In Louisiana, some school districts are giving credit for high test scores to schools the students don’t attend. It’s called “re-routing.” East Baton Rouge, Jefferson and Iberville Parishes, “re-route” the test scores of students from seven magnet schools to the public schools those kids would have otherwise been assigned to.
Jefferson School Board member Judy Colgan, defends the practice, arguing the magnet schools were draining neighborhood schools of their brightest students and lowering their test scores. “I’m not saying magnets shouldn’t have their own set of scores,” she tells the New Orleans Times-Picayune. “They do have their own scores, and they are always at the top of the list. But we felt that because the neighborhood schools were losing those higher achievers to the magnet schools, it was only fair that their scores go back to the home-based schools.”
Huh??!?
Barry Erwin, the head of Council for A Better Louisiana, a Louisiana think tank, blasts the practice, calling it “pure deception” and “a sham.”

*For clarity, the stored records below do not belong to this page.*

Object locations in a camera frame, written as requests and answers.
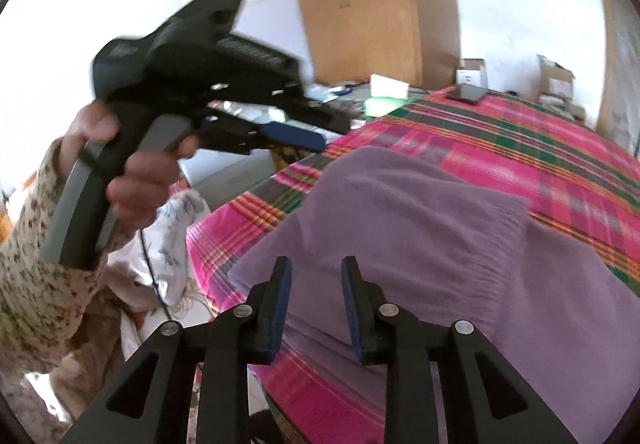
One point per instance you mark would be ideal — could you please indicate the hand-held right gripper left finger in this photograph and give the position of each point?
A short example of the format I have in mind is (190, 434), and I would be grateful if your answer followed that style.
(281, 304)

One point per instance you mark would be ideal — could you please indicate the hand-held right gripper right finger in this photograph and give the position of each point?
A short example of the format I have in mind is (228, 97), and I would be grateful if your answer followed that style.
(353, 311)

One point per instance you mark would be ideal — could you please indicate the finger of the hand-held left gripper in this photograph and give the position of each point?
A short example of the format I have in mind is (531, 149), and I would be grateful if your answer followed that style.
(290, 136)
(322, 121)

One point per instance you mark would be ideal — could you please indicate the purple fleece pants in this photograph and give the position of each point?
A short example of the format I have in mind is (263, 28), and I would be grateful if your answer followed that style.
(425, 244)

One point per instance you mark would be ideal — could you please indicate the person's left forearm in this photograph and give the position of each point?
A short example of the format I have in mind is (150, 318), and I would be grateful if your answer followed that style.
(40, 284)

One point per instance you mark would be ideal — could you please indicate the person's left hand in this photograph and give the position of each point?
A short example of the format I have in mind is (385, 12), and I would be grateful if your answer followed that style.
(145, 184)

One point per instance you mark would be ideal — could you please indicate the glass topped bedside table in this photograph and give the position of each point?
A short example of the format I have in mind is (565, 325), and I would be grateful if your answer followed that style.
(340, 91)

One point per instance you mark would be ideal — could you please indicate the green tissue pack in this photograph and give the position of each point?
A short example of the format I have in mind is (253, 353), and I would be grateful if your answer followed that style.
(385, 105)

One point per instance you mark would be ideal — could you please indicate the white tissue box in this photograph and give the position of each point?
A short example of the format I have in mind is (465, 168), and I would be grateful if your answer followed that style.
(389, 85)

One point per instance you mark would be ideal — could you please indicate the white drawer cabinet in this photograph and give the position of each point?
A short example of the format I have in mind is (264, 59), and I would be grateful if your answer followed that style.
(225, 179)

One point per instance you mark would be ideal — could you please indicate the floral white quilt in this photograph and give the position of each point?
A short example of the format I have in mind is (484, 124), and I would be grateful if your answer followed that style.
(175, 244)

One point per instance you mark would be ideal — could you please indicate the wooden wardrobe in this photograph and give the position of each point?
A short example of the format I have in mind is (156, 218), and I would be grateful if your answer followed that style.
(370, 9)

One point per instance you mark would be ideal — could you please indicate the dark smartphone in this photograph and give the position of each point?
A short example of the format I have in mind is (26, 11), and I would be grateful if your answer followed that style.
(466, 94)

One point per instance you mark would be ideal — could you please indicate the white cardboard box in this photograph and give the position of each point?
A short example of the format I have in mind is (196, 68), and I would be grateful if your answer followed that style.
(471, 73)

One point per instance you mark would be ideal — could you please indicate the pink green plaid blanket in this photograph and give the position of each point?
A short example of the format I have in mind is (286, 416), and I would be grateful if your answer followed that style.
(500, 139)

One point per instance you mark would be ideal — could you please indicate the brown cardboard box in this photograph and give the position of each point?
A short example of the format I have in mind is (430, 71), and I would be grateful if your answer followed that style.
(556, 76)

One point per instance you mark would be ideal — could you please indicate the flat box under cardboard box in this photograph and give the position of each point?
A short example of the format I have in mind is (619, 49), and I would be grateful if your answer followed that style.
(562, 106)

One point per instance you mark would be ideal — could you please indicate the clear plastic door curtain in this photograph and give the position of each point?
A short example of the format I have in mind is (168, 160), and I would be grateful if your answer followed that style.
(631, 89)

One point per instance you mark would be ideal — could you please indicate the wooden door frame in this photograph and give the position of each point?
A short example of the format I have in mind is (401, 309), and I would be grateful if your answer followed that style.
(610, 49)

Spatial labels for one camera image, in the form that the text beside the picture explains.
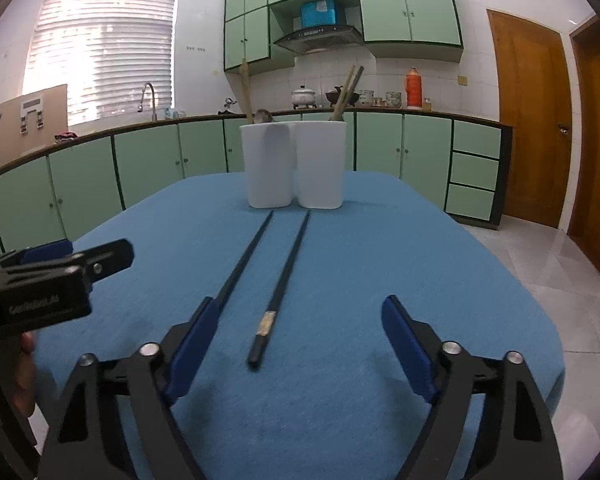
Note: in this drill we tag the white lidded pot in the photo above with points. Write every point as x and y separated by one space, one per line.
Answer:
303 97

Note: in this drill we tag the steel spoon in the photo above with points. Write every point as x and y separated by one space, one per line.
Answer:
263 116

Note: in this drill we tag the green wall cabinets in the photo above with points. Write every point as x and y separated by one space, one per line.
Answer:
405 10

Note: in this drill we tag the wooden door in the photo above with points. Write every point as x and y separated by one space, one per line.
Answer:
530 120
597 150

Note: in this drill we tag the white plastic utensil holder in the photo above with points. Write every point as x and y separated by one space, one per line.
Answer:
320 165

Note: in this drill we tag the black wok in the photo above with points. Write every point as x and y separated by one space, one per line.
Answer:
332 96

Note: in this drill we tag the chrome sink faucet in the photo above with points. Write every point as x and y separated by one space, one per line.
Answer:
152 100

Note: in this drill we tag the black chopstick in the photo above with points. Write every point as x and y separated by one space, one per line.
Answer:
290 265
250 252

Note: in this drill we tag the dark grey chopstick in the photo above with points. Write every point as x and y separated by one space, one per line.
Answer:
352 87

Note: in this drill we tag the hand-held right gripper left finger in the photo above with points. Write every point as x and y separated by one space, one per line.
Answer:
195 335

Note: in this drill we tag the range hood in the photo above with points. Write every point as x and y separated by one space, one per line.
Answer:
320 37

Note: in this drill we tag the small glass jar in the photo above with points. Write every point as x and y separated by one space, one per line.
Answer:
427 105

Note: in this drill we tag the wall tap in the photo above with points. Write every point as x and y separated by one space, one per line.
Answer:
228 105

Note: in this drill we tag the blue tablecloth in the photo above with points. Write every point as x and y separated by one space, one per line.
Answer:
360 260

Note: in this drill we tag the orange thermos flask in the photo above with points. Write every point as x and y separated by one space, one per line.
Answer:
414 87

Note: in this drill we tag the person's left hand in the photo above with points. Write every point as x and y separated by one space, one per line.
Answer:
25 375

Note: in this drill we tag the green base cabinets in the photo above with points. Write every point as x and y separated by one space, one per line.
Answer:
145 160

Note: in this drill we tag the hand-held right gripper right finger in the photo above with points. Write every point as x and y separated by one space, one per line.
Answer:
405 345

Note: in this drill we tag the small pale blue container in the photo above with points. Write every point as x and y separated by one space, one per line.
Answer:
172 113

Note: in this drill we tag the cardboard box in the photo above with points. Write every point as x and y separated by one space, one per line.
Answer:
50 105

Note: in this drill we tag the blue storage box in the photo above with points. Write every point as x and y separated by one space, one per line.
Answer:
320 12

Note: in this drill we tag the window blinds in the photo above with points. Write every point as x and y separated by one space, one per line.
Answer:
105 50

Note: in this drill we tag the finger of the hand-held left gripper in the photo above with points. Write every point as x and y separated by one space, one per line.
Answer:
45 251
110 257

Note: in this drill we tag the red cloth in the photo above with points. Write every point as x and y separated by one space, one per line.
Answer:
66 136

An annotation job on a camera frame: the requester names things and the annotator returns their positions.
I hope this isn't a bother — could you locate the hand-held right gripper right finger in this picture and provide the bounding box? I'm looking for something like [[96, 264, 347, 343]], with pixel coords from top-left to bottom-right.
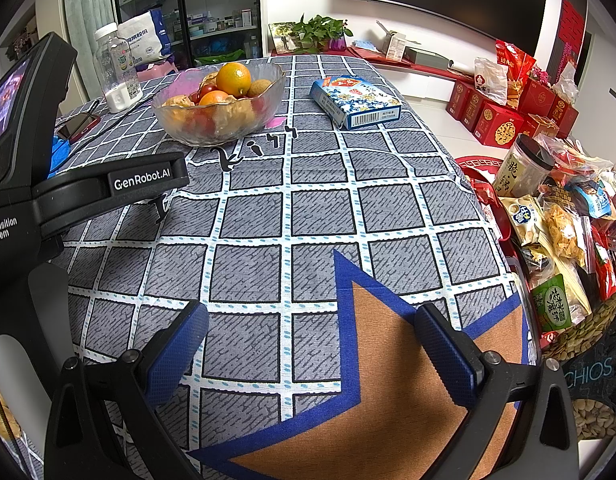
[[414, 302, 581, 480]]

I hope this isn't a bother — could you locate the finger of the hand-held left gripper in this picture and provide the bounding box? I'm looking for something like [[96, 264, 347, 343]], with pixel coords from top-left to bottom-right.
[[33, 152, 190, 238]]

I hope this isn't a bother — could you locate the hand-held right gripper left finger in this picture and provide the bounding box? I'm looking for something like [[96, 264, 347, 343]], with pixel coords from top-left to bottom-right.
[[44, 299, 210, 480]]

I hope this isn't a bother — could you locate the clear glass bowl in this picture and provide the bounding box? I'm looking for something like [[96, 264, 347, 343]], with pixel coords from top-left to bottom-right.
[[152, 62, 287, 147]]

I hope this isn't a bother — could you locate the small orange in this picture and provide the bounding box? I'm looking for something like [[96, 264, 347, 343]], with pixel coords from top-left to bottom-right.
[[198, 90, 236, 107]]

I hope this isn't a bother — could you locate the large yellow-orange orange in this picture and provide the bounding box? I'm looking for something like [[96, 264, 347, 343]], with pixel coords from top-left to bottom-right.
[[216, 61, 252, 97]]

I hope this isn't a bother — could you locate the red smartphone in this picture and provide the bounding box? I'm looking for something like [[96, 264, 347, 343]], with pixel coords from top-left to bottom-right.
[[56, 114, 101, 142]]

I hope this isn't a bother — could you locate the clear bottle with white powder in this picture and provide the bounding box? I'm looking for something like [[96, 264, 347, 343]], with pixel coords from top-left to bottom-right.
[[94, 22, 144, 114]]

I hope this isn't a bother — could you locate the black pistachio bag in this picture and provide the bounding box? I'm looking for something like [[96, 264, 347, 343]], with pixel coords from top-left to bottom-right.
[[538, 305, 616, 456]]

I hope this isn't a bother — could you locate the grey-green curtain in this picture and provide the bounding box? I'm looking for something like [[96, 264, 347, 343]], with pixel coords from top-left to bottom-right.
[[63, 0, 119, 101]]

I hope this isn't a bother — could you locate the white printed bag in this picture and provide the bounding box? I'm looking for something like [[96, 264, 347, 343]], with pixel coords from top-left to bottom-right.
[[117, 10, 171, 66]]

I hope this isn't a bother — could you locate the pile of snack packets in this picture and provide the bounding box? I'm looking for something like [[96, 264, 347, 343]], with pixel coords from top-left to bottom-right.
[[468, 135, 616, 341]]

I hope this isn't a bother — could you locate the grey checked tablecloth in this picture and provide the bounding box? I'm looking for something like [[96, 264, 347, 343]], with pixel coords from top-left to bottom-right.
[[0, 54, 531, 480]]

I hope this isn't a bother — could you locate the jar with black lid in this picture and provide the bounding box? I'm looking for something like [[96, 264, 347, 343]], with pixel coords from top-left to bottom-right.
[[493, 134, 556, 196]]

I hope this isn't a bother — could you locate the red gift box gold medallion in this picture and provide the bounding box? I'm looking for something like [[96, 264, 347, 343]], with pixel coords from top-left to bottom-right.
[[470, 100, 524, 147]]

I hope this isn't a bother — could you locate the blue patterned carton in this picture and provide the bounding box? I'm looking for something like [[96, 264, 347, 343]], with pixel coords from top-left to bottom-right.
[[309, 76, 403, 131]]

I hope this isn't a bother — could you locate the white snack bag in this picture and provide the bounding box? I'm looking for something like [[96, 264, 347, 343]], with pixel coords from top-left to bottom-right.
[[474, 57, 509, 106]]

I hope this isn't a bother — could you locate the potted green plant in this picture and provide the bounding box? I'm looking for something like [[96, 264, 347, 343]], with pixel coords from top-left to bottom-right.
[[290, 14, 350, 52]]

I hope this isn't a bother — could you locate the red snack bag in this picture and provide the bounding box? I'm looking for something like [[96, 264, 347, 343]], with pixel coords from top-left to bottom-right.
[[495, 40, 536, 108]]

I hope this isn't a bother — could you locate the grey flat box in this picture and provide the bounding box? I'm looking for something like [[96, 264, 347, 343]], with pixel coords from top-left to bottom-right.
[[405, 46, 449, 71]]

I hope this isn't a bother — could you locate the white cardboard box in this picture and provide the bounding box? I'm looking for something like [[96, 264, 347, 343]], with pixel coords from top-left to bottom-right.
[[377, 21, 409, 58]]

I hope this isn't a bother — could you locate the photo frame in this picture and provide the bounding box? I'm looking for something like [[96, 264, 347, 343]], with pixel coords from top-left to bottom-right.
[[269, 22, 301, 56]]

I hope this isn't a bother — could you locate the red wall banner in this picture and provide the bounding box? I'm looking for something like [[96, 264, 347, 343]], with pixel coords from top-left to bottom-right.
[[548, 0, 589, 91]]

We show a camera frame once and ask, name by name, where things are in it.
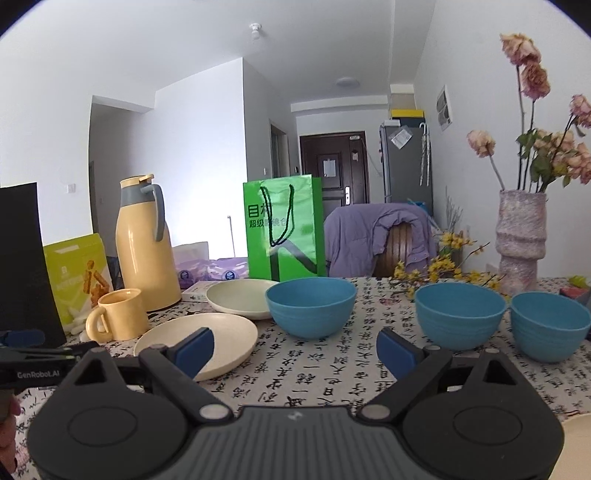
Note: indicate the cream round plate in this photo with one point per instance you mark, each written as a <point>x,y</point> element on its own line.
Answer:
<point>231,339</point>

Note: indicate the calligraphy printed tablecloth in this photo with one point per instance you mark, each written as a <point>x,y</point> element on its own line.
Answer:
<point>323,374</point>

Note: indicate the ceiling bulb fixture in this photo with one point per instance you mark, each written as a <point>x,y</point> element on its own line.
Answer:
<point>255,31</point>

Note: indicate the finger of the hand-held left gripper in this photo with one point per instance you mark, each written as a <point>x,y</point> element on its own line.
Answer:
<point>23,338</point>
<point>55,353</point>

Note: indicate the dried grey grass stalks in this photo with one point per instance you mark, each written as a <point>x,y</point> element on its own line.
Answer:
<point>452,214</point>

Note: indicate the blue plate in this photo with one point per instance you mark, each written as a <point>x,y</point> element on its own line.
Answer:
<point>549,327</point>

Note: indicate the flat white box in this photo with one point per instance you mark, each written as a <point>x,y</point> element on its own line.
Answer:
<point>196,290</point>

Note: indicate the yellow mug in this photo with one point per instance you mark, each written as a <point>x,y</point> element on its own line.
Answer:
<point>124,316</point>

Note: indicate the yellow thermos jug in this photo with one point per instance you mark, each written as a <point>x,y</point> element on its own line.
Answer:
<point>145,258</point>

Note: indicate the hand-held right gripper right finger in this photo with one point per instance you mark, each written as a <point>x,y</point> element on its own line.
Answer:
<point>392,353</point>

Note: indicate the person's left hand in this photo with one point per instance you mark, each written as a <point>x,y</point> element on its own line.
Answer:
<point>7,438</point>

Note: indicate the hanging umbrella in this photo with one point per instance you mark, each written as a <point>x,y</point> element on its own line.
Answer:
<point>425,157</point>

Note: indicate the yellow-green snack packet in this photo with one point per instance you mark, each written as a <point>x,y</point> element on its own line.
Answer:
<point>74,272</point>

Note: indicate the yellow flower branch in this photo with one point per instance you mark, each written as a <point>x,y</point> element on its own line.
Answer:
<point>443,267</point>

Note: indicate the purple tissue pack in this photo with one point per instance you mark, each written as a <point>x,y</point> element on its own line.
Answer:
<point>231,270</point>
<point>191,270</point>

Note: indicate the green paper bag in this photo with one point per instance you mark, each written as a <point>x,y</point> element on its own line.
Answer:
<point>295,221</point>

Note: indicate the dark brown door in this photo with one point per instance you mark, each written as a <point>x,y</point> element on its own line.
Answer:
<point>332,152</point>

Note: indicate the paper sheet on fridge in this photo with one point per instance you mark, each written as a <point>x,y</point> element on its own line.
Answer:
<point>400,138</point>

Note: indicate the pale green round plate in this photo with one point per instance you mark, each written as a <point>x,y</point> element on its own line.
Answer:
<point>235,297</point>

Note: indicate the wooden chair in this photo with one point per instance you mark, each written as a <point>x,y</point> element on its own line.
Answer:
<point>397,251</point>

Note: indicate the purple jacket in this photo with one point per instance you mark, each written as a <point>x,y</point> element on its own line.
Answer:
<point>355,235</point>

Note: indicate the grey fridge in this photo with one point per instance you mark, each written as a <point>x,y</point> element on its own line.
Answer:
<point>404,180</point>

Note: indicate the dried pink roses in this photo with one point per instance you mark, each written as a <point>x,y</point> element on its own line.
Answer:
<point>535,78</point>

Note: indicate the white wall panel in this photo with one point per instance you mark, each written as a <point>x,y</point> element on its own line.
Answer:
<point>442,108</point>

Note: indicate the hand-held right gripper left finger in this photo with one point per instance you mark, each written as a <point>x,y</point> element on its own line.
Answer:
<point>196,353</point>

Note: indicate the blue bowl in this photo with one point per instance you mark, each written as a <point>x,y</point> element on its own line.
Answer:
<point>309,307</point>
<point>459,318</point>

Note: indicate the yellow box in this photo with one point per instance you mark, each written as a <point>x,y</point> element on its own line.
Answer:
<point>406,114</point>

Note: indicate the pink textured vase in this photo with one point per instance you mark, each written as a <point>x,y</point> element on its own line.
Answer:
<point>519,240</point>

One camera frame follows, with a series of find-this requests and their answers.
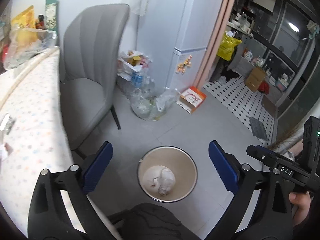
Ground yellow plastic bag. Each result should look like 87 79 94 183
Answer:
216 31 242 62

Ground kitchen counter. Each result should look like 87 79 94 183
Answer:
226 11 253 40

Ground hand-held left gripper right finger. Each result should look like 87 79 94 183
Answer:
209 140 294 240

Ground white refrigerator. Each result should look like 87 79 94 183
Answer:
136 0 234 98

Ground crumpled white paper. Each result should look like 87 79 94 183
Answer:
143 165 176 196

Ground orange and white carton box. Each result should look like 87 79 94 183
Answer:
176 86 207 115

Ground person's right hand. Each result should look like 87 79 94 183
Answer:
289 191 313 228

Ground bag of plastic bottles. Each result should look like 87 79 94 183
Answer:
117 71 157 98

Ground yellow flower fridge magnets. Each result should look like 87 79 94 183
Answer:
176 55 193 75

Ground white tissue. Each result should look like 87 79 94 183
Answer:
0 142 13 162

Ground silver foil pack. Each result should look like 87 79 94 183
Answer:
0 114 16 132

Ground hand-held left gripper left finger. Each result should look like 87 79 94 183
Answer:
27 141 125 240

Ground tall green box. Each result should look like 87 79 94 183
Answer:
44 0 59 32

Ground straw broom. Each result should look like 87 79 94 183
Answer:
267 124 308 152

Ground large clear plastic bag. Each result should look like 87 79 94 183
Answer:
4 27 58 70

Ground glass sliding door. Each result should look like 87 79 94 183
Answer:
271 0 320 122

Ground peach shaped vase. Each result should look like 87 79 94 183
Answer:
1 42 11 63

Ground brown cardboard box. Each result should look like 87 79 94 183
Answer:
244 66 267 92

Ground grey floor mat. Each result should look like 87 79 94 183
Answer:
249 117 269 140

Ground grey upholstered chair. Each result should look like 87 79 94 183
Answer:
59 4 130 159

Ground black cloth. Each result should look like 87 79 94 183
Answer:
221 69 240 81

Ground flat brown cardboard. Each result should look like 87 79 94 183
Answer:
261 96 277 117

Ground yellow snack bag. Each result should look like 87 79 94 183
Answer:
11 5 37 30

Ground red bag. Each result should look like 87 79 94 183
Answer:
257 82 271 93

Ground small doll figure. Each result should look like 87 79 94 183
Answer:
35 14 46 30

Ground pink door frame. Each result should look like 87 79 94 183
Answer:
194 0 239 88

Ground floral tablecloth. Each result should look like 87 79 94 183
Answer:
0 47 110 235

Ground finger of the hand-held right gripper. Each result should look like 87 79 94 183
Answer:
246 144 304 180

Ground white bag of cartons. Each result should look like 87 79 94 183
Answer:
117 50 152 80

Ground beige round waste bin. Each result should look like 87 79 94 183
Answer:
137 146 197 203

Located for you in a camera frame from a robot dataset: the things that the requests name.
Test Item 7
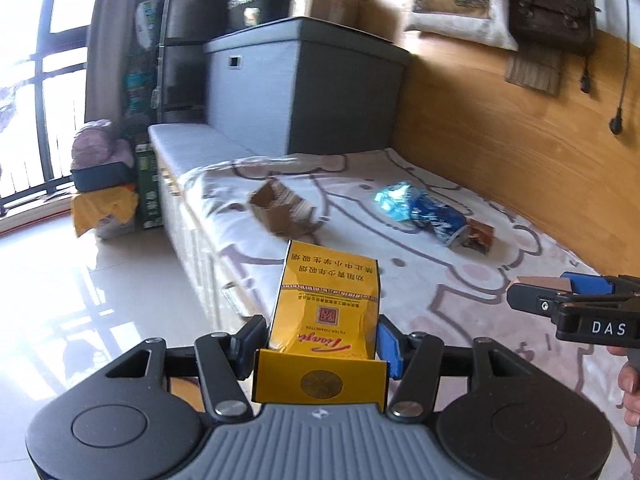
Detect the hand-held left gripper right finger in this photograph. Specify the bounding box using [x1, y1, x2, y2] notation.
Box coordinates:
[376, 316, 534, 422]

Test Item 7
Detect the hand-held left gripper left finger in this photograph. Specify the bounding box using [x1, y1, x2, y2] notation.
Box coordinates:
[104, 315, 269, 424]

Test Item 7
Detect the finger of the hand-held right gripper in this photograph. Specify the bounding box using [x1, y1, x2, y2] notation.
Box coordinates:
[505, 276, 577, 319]
[560, 271, 640, 298]

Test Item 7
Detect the yellow cigarette box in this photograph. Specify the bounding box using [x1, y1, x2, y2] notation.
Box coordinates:
[252, 239, 391, 409]

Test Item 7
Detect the crushed blue can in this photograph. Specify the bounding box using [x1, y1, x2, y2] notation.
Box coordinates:
[410, 193, 472, 249]

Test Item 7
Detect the light blue wrapper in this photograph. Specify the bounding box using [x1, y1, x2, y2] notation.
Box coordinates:
[374, 179, 427, 224]

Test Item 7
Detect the person's right hand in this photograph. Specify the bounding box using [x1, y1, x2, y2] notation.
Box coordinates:
[617, 362, 640, 429]

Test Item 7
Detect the small brown packet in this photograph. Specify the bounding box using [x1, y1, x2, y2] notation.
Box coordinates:
[462, 218, 496, 254]

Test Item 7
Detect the printed blanket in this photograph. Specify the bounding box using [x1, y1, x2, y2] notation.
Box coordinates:
[177, 147, 640, 461]

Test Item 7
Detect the cream bed base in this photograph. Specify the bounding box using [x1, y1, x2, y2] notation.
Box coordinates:
[155, 152, 282, 319]

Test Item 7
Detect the small cardboard box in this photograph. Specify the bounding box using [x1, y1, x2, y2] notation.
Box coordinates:
[248, 181, 327, 239]

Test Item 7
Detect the wooden bed panel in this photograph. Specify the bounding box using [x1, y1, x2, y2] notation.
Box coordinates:
[359, 0, 640, 282]

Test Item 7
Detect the green box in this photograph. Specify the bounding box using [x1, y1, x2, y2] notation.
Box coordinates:
[134, 143, 166, 229]

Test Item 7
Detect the yellow cloth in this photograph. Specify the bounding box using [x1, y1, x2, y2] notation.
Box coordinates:
[71, 187, 139, 239]

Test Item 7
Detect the grey bench cushion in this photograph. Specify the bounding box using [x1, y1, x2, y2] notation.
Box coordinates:
[148, 123, 262, 182]

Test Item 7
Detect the brown striped cloth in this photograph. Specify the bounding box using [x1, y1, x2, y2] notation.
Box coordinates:
[504, 52, 564, 96]

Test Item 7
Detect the black tray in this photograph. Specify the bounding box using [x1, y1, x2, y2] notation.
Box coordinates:
[69, 161, 137, 194]

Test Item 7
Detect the purple bundle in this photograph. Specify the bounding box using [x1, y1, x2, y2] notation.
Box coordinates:
[71, 118, 136, 171]

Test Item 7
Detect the grey storage box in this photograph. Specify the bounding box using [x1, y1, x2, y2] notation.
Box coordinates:
[202, 16, 414, 156]

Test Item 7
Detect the brown leather bag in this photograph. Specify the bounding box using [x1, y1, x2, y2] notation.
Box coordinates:
[509, 0, 599, 57]

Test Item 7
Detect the printed pillow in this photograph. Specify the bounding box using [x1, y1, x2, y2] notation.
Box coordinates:
[402, 0, 524, 52]

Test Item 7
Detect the black balcony railing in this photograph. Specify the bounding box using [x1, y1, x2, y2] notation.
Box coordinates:
[0, 24, 92, 217]

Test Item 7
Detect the dark storage rack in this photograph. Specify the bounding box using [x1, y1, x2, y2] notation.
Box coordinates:
[120, 0, 232, 132]

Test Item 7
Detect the grey curtain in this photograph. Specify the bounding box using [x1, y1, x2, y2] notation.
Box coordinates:
[84, 0, 176, 127]

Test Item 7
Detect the black round box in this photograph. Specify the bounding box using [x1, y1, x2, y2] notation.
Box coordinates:
[227, 0, 294, 31]

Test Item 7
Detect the brown cardboard box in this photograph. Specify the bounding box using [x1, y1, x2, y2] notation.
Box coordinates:
[288, 0, 364, 29]

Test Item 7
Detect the black cable with plug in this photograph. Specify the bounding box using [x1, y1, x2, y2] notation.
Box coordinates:
[592, 0, 628, 136]

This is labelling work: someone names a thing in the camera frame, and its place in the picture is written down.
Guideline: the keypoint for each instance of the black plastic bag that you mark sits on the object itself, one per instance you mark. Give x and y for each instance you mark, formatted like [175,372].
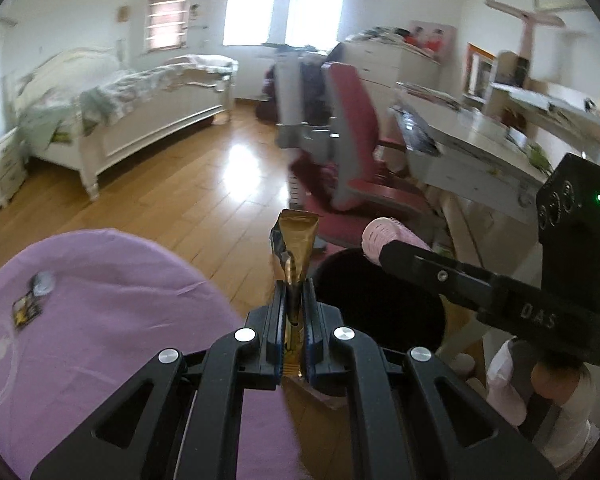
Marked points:
[415,130]

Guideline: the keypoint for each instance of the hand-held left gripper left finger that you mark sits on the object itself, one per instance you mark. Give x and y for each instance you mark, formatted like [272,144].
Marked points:
[275,320]

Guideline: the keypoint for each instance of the person's right hand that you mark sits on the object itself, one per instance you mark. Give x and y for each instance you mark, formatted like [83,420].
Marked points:
[552,377]

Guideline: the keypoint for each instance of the window with red blind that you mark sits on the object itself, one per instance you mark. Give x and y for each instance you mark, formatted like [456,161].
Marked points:
[167,15]

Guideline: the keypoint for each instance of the white nightstand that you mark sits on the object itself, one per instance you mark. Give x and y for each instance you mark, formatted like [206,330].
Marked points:
[5,165]

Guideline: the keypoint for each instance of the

“Re-routing” scores in this fashion has a number of bad consequences. First, it allows school districts to create a false and inaccurate impression that some schools are performing better than they are. That’s not transparent and it’s not right. It also hurts the magnet schools because it makes it impossible to track their performance and could prevent them from receiving rewards they might earn from the state’s accountability plan. Perhaps even worse, it artificially raises the scores of some schools that may be in danger of takeover by the state because they are low-performing – and in doing so bypasses the intent of our school accountability system.
It’s hard to view this as anything other than a way to evade accountability, and state education officials are said to be examining the practice. Woody Allen said it best: No matter how cynical you are, you can’t keep up.